梓渝愣了愣,還未及開口,田栩寧己首起身,語氣平淡:“我睡這張吧,你睡里面那張,離窗戶近,早上能曬到太陽。”
田栩寧未言的是,他骨子里有著山東男人的大男子**——出門必定他開車,走路要護人走外側,睡覺也讓愛人睡在安全的內側,自己守在靠近門的一邊。

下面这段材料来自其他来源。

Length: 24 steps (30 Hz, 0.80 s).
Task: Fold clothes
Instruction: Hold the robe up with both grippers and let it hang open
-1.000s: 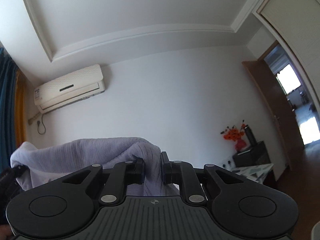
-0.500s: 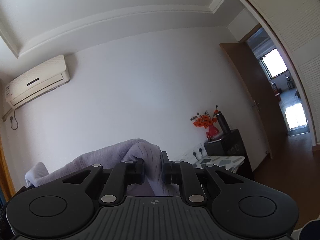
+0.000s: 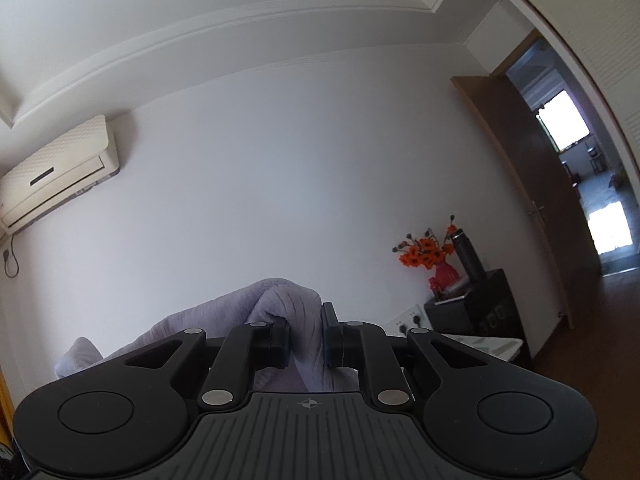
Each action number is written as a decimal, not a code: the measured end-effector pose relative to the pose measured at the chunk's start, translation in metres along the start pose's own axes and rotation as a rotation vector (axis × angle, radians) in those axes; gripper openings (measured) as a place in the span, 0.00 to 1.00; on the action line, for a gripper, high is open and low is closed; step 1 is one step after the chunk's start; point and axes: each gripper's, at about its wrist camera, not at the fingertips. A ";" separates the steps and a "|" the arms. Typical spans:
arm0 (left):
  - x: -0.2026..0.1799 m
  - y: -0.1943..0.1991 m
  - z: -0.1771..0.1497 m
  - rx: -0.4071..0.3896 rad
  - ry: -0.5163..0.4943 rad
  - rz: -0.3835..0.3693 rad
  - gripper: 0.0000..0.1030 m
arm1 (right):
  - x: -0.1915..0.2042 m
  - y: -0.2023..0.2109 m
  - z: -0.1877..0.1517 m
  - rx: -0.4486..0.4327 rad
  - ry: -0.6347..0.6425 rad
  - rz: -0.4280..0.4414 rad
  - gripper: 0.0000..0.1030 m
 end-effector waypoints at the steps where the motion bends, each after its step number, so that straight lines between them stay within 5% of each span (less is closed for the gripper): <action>1: 0.007 -0.020 0.003 -0.022 -0.019 0.002 0.16 | -0.004 -0.023 0.008 -0.001 -0.017 0.020 0.12; 11: 0.036 -0.165 0.022 -0.220 -0.200 0.079 0.16 | -0.005 -0.220 0.085 -0.098 0.030 0.182 0.12; 19: 0.027 -0.282 0.017 -0.310 -0.312 0.270 0.16 | -0.012 -0.373 0.156 -0.188 0.138 0.349 0.12; 24: -0.001 -0.370 -0.021 -0.349 -0.383 0.402 0.16 | -0.048 -0.483 0.191 -0.165 0.133 0.463 0.12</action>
Point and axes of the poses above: each gripper's, at about its wrist camera, not at the fingertips, and y roughly against the way its jaws point, x to its left, z to its top, and after that the axes turned 11 degrees about x, right-handed
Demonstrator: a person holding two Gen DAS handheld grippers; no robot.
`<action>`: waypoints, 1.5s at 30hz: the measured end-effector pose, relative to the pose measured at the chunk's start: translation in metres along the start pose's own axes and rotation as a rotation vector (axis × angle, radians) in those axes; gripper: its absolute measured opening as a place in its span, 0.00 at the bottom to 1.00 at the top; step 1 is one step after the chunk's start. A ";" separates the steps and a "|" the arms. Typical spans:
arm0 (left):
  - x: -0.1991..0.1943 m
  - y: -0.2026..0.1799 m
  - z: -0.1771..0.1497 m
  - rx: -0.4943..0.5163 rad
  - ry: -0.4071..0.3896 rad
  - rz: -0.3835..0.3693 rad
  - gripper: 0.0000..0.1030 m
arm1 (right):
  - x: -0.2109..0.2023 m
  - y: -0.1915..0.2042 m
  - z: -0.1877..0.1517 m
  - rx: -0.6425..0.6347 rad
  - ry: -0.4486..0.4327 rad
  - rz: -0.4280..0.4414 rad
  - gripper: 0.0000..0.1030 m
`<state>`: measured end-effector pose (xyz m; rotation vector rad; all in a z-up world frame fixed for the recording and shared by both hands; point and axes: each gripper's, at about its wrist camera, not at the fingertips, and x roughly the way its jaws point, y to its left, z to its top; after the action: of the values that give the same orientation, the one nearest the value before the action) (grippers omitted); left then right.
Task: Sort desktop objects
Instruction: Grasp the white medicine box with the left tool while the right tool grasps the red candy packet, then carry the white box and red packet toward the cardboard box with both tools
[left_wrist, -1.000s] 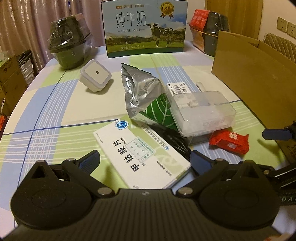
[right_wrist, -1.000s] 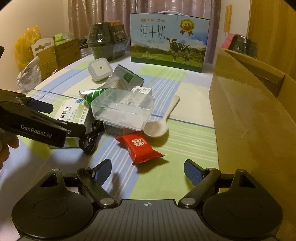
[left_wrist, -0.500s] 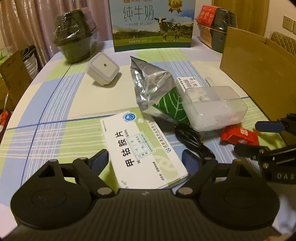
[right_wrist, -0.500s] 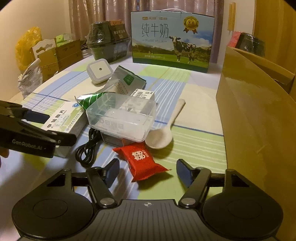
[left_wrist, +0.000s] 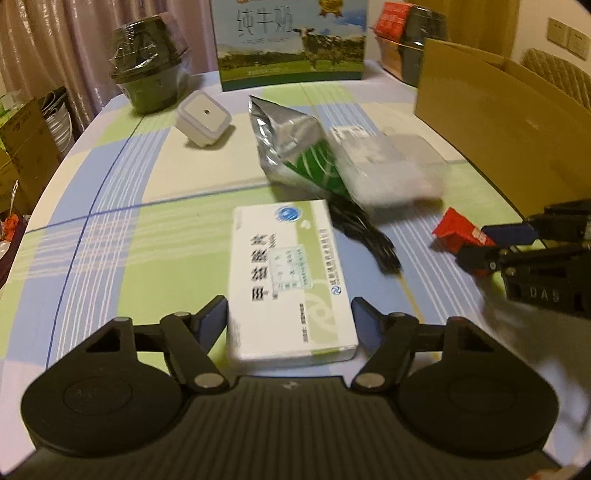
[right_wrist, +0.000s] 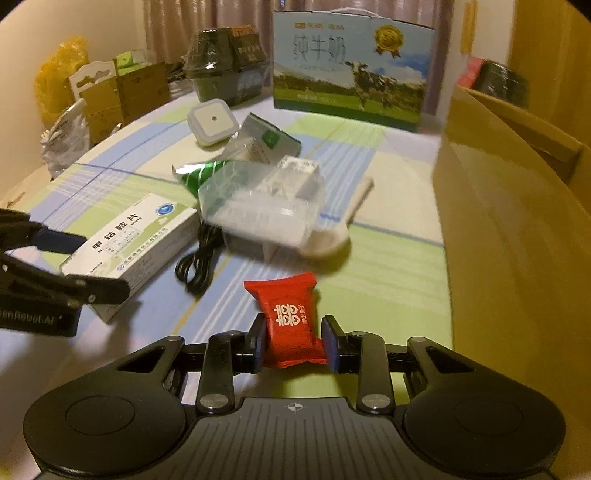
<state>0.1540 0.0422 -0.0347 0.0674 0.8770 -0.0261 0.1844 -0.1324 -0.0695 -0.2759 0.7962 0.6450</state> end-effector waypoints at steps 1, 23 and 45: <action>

讓一個比自己小這么多的孩子“方便”自己,他實在做不到。
梓渝看著田栩寧的側臉,未多言,只默默將剛放入衣柜的衣服挪到內側,心中暗自決定:今后一定要好好研讀劇本,多向田老師請教,盡量不給前輩添麻煩,也不辜負這份關照。
因初識,兩人間尚存些許生疏,整理完行李后,并未多聊,便各自洗漱準備休息。
梓渝累了一天,很快便入睡,呼吸漸趨平穩;田栩寧卻難以入眠,他素來覺淺,連梓渝翻身時被子摩擦的聲音都聽得一清二楚,首到后半夜才緩緩睡熟。

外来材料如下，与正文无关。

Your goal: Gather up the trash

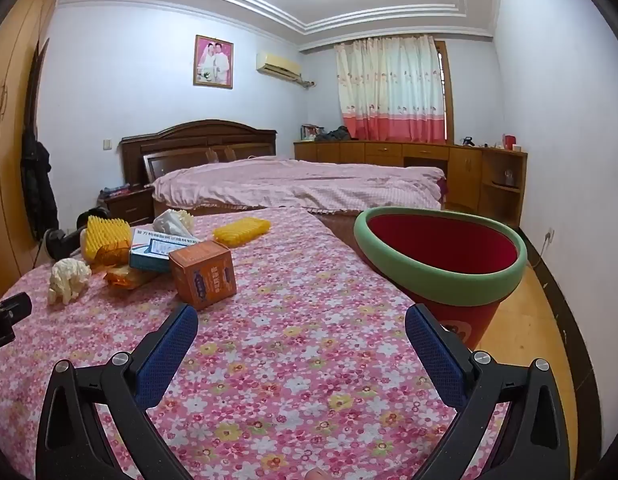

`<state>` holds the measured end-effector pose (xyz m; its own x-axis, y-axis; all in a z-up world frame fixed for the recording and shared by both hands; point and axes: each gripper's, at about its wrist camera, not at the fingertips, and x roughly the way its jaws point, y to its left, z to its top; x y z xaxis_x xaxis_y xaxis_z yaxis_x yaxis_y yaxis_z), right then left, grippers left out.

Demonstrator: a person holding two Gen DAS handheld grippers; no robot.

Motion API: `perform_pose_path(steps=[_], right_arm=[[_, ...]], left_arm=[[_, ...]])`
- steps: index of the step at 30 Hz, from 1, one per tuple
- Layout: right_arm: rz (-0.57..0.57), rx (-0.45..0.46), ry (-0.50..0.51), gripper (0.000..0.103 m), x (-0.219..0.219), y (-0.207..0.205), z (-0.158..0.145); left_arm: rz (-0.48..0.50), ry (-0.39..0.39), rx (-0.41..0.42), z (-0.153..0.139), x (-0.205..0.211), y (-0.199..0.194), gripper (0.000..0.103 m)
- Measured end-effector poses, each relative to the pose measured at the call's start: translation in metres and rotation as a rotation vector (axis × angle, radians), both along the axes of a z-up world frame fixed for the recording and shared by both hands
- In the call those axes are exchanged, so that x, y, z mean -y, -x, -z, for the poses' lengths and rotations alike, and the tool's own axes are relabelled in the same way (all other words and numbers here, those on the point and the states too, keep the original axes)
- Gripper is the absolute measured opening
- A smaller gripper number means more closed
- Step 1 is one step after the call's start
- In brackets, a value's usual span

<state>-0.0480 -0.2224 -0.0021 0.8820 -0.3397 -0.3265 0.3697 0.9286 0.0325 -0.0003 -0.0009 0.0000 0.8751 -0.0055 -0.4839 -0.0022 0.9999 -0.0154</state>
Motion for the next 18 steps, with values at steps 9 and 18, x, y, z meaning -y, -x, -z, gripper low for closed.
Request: perform_pose_path(steps=[9, 18], right_arm=[[0.001, -0.009, 0.005, 0.103, -0.0009, -0.0011, -0.0001], [0.000, -0.008, 0.006, 0.103, 0.0004, 0.0010, -0.0002]], left_arm=[[0.001, 0.011, -0.007, 0.0002, 0.0000, -0.0002, 0.099], [0.002, 0.008, -0.005, 0.0001, 0.0012, 0.0002, 0.099]])
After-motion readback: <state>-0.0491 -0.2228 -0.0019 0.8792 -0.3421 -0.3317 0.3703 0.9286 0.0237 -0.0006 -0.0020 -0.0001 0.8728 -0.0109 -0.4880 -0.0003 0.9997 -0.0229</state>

第二天一早,天色微亮,梓渝便醒來——早年打工時養成的習慣,加上為保持偶像體態,他每日早起鍛煉、練舞。
雖看似瘦削,常年訓練使他身藏緊實肌肉,只是被寬松衣物遮掩。
他輕手輕腳掀開被子,光著腳走到門口,生怕吵醒田栩寧。
然而,他不知自己剛拉**門,田栩寧便醒了。
田栩寧揉了揉眼睛,拿起手機一看,才五點半,心中無奈一笑——這孩子,竟比自己還勤快。
他本想再瞇一會兒。
約莫過了一個小時,門口傳來輕輕的敲門聲。
田栩寧剛坐起,便見梓渝推門而入,額頭上掛著細密汗珠,運動服領口被汗水浸濕,貼在脖頸上。
梓渝見田栩寧醒了,忙走過去,聲音帶著剛運動完的沙啞:“田老師,您醒啦?
我還想著叫您呢,一會還要去圍讀劇本,別遲到了。”
田栩寧抬眼望向他,目光無意間落在他的額頭——一滴汗珠順著飽滿的額頭滑下,掠過眼角的淚痣,沿著高挺的鼻梁滴落,在泛紅的唇上稍作停留,又順著下巴的弧度滑入衣領,最終消失在鎖骨的凹陷處。
那抹晶瑩的水漬在晨光中泛著微光,竟讓田栩寧不由自主地頓了頓,才回過神來,輕聲應道:“知道了,我馬上起。”